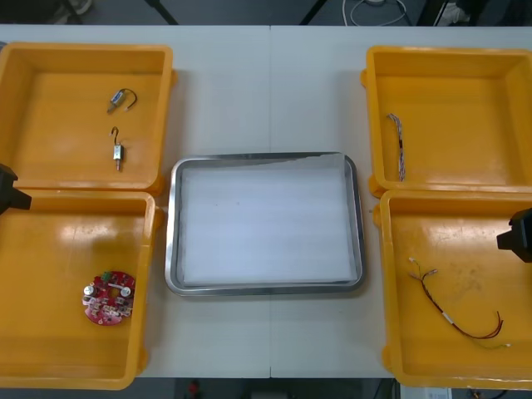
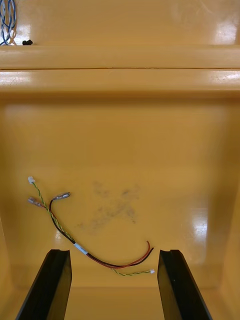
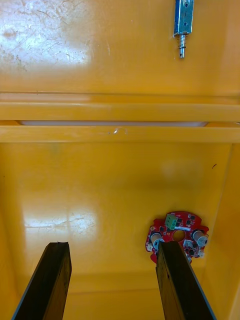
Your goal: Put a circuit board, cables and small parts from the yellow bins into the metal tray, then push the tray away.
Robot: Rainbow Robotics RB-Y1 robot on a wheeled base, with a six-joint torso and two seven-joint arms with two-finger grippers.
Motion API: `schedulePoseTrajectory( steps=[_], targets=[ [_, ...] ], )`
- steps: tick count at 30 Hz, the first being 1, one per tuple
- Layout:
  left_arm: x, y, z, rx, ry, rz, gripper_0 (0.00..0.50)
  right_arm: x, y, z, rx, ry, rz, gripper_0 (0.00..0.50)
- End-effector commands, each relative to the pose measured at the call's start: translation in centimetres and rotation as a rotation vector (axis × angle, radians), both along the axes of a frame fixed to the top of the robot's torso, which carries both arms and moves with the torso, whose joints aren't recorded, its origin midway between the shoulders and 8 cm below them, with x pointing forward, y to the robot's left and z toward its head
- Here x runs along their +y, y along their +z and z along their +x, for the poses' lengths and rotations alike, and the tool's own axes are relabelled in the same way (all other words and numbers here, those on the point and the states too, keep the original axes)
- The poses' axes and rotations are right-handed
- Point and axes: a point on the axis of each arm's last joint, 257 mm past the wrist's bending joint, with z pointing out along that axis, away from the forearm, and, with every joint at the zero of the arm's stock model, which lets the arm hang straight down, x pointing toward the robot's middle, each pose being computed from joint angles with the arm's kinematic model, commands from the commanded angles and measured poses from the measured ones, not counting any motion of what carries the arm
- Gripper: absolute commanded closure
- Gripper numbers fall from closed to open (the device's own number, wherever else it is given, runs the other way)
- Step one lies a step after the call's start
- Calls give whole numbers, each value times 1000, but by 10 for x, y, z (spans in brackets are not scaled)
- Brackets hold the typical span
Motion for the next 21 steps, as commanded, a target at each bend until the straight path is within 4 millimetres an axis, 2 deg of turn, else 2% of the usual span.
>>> schedulePoseTrajectory(
  steps=[1,21],
  targets=[
    [11,11,-5,-15,-52,72,0,-17,9,-3,-9,-47,-17,0],
    [11,11,-5,-15,-52,72,0,-17,9,-3,-9,-47,-17,0]
  ],
)
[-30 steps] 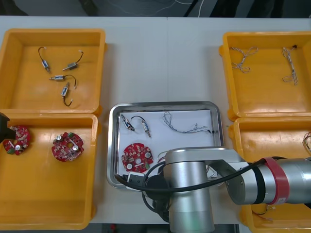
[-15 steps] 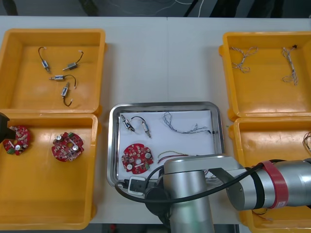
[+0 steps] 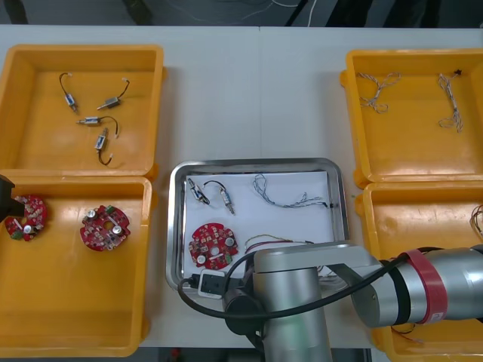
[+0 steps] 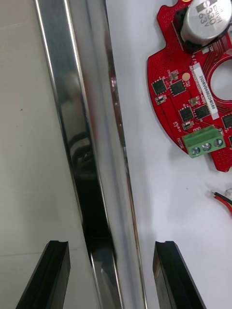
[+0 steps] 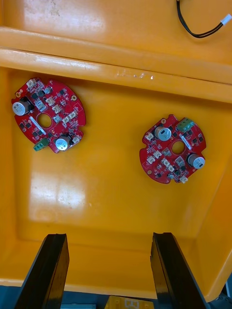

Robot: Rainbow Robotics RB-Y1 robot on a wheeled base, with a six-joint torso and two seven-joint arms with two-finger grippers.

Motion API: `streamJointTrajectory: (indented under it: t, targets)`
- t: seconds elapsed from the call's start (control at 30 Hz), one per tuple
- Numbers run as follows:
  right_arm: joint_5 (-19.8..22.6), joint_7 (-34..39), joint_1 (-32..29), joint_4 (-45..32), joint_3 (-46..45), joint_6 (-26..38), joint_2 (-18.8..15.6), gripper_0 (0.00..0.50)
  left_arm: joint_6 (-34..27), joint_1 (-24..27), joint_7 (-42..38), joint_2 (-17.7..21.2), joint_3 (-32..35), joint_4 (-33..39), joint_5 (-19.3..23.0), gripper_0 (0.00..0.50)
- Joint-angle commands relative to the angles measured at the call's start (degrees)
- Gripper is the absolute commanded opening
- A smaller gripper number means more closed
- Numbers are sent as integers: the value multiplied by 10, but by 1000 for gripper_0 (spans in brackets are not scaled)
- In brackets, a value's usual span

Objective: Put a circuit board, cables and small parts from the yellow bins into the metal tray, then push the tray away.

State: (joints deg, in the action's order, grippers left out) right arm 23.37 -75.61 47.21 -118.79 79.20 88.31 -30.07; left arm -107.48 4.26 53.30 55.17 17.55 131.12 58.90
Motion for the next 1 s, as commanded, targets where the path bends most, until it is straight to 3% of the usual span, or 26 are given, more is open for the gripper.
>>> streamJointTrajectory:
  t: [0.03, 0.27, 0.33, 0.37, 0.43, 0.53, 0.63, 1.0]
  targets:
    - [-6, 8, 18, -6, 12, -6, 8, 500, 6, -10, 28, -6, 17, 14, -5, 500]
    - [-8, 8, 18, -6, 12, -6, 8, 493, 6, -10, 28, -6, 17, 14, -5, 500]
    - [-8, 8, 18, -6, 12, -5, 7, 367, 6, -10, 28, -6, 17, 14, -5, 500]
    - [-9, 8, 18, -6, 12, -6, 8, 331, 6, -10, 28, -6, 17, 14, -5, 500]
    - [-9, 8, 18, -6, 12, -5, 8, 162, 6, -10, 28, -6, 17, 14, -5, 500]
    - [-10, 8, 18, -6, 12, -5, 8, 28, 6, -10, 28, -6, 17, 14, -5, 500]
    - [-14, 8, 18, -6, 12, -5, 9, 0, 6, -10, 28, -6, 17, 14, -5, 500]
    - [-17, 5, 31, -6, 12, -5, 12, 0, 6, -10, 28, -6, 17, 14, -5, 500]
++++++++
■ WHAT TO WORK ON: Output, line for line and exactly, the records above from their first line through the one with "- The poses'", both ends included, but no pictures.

■ EXERCISE RESPONSE:
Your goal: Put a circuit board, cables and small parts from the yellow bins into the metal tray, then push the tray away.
Robot: Rainbow Robotics RB-Y1 robot on a wheeled base, with a six-joint torso and two seven-joint arms with two-finger grippers.
Motion API: `schedulePoseTrajectory( steps=[_], targets=[ [_, ...] ], )`
- steps: tick count at 30 Hz, the first being 1, one per tuple
- Layout:
  left_arm: x, y, z, rx, ry, rz, gripper_0 (0.00..0.50)
  right_arm: x, y, z, rx, ry, rz, gripper_0 (0.00..0.50)
- End-effector commands, each relative to the pose measured at the call's start: translation in centimetres and rotation as a rotation vector (axis × angle, radians), both along the axes of a frame fixed to the top of the robot's torso, which carries both arms and moves with the torso, whose joints aren't recorded, its origin midway between the shoulders and 8 cm below them, with x pointing forward, y to the robot's left and z toward its head
- Here x runs along their +y, y along their +z and z along their +x, for the poses' lengths and rotations alike, and the tool's own axes are relabelled in the same way (all other words and numbers here, those on the point and the states too, keep the original axes)
- The poses' axes and rotations are right-handed

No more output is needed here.